(The input Opens)

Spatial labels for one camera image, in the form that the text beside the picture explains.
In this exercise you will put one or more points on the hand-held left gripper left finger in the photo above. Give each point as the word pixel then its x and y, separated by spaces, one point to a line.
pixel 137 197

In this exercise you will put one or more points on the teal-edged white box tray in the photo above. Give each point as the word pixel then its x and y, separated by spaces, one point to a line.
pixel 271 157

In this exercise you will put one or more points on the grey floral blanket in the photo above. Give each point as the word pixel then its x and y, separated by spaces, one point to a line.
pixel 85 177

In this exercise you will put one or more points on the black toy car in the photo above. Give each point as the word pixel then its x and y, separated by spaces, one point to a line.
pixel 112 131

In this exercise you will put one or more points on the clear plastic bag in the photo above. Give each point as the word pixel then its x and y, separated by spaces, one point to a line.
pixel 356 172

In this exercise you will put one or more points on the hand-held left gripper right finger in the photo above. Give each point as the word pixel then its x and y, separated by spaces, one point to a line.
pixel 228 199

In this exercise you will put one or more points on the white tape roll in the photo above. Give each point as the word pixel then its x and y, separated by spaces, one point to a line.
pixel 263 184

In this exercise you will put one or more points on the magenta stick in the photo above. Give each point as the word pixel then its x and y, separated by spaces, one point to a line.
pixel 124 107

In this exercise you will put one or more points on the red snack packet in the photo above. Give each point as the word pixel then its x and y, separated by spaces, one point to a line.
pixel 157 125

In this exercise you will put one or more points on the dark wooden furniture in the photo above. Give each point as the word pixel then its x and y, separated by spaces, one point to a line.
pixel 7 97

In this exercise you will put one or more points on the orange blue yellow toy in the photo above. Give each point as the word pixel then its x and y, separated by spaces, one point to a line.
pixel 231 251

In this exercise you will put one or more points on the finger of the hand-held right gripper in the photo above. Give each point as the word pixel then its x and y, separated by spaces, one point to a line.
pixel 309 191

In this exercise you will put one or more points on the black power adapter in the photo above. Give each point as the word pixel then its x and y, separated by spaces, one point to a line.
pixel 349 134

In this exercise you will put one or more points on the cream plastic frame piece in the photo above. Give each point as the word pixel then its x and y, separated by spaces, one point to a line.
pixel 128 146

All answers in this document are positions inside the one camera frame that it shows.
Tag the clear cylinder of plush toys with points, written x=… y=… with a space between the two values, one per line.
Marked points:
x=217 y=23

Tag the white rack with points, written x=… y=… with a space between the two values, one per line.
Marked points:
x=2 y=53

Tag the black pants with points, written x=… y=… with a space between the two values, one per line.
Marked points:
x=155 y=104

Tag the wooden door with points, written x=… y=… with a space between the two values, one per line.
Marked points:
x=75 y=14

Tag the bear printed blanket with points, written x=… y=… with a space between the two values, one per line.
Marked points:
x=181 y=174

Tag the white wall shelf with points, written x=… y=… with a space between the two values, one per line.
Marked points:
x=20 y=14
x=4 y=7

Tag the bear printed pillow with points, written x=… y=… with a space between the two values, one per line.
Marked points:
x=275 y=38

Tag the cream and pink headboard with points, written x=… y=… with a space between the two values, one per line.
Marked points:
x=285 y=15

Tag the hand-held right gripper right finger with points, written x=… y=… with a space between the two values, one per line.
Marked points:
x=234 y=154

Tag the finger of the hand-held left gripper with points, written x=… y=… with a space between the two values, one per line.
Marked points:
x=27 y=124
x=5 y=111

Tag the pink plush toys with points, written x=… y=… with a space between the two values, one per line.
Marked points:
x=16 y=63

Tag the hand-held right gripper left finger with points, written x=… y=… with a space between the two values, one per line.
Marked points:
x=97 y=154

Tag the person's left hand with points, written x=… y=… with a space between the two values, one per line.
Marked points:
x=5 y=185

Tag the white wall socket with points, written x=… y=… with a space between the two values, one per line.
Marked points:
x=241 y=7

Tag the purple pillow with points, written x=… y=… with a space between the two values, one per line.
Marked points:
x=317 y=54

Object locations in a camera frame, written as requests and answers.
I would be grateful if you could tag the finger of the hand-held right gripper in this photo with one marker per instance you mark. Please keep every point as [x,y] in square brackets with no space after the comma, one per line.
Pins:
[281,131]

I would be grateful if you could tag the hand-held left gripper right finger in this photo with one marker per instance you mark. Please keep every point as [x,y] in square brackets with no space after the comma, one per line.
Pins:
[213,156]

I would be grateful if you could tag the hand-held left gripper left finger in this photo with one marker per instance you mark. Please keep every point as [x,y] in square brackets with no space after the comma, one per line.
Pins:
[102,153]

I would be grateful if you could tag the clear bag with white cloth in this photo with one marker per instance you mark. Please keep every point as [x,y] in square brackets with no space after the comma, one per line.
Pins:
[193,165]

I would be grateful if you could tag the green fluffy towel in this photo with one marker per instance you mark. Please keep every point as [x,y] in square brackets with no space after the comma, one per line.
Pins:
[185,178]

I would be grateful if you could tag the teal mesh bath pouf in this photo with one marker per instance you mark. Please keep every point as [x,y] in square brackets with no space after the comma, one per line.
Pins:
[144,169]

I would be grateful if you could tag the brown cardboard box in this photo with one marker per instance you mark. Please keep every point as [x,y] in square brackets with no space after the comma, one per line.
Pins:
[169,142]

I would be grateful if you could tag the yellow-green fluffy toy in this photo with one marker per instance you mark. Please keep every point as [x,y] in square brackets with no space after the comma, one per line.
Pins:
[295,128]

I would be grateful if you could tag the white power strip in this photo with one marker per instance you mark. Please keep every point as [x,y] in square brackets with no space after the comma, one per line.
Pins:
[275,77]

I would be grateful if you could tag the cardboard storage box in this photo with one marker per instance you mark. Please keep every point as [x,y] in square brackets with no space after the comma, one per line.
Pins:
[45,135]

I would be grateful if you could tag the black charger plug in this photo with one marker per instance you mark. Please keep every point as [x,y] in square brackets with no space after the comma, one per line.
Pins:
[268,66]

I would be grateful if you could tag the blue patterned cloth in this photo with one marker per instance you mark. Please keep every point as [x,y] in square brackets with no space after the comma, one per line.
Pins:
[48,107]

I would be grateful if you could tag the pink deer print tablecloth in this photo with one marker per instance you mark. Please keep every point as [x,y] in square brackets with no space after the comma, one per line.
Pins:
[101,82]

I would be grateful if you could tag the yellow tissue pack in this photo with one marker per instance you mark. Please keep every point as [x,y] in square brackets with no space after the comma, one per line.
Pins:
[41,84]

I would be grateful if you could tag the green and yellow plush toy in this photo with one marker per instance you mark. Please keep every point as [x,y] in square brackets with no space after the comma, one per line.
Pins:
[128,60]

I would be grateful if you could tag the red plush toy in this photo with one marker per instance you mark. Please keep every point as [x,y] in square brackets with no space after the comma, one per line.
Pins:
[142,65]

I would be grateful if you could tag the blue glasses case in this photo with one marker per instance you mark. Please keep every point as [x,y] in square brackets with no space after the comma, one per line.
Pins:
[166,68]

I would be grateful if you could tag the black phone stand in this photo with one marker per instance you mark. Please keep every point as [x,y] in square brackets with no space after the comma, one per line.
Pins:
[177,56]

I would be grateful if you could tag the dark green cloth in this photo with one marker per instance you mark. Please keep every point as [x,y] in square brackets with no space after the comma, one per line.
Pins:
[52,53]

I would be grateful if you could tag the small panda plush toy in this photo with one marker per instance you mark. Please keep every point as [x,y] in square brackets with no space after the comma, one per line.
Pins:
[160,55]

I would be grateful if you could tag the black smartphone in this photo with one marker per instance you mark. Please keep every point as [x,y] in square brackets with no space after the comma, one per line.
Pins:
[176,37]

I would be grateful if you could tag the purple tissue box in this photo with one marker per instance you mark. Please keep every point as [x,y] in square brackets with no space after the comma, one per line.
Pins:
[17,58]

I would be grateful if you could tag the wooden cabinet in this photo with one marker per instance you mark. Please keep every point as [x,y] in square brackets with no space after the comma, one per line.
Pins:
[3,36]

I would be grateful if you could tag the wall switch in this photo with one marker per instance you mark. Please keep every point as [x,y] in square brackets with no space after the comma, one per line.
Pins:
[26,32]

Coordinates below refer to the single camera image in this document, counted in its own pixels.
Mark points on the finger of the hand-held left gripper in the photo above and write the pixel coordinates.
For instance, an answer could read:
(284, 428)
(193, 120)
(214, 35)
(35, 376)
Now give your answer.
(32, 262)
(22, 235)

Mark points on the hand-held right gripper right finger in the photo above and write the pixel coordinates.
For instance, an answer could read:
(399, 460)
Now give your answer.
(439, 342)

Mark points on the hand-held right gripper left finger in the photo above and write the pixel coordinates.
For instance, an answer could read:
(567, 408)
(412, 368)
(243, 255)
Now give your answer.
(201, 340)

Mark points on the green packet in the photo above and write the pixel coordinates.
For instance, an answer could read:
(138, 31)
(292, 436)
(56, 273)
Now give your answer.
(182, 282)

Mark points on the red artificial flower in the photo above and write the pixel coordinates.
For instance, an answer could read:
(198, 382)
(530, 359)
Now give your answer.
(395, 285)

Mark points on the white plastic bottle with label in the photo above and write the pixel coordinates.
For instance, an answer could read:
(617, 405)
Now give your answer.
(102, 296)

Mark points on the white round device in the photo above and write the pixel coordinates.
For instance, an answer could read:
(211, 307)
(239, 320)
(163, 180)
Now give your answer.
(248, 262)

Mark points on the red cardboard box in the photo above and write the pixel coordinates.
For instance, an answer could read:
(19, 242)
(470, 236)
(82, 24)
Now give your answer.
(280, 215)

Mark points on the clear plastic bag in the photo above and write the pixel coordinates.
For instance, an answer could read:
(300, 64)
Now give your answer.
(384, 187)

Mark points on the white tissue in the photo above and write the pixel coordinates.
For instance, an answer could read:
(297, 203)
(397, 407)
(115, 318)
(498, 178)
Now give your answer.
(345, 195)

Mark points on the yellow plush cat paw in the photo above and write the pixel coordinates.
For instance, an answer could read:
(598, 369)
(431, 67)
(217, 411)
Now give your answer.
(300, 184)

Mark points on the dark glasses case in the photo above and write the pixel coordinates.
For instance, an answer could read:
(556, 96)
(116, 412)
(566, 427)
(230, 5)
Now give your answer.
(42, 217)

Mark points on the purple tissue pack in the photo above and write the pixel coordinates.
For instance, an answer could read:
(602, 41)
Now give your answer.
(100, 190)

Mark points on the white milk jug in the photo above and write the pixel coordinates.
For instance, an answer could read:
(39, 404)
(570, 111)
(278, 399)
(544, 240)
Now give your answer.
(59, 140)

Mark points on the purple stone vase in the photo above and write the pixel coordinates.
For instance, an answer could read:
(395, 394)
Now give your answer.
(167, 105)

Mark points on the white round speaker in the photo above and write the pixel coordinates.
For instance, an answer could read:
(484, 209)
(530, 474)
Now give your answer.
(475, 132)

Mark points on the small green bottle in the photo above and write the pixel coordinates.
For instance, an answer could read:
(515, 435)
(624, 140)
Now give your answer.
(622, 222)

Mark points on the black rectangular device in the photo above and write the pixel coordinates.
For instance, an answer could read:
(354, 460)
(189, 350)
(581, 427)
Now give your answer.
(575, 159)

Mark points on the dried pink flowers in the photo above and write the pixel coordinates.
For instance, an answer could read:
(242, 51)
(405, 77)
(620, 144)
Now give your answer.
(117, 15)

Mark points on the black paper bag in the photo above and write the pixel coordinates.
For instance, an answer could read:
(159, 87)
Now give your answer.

(The input Closes)

**Task goal**: Output, from the data above, the lines from the line with "Tag the finger of the hand-held left" to the line with "Tag the pink plush" exactly as they stand, both ends included and nothing else.

**Your response**:
Tag the finger of the hand-held left gripper with points, written x=… y=… with a space between the two values, one per line.
Marked points:
x=27 y=124
x=5 y=111

Tag the pink plush toys with points, written x=… y=… with a space between the two values, one per line.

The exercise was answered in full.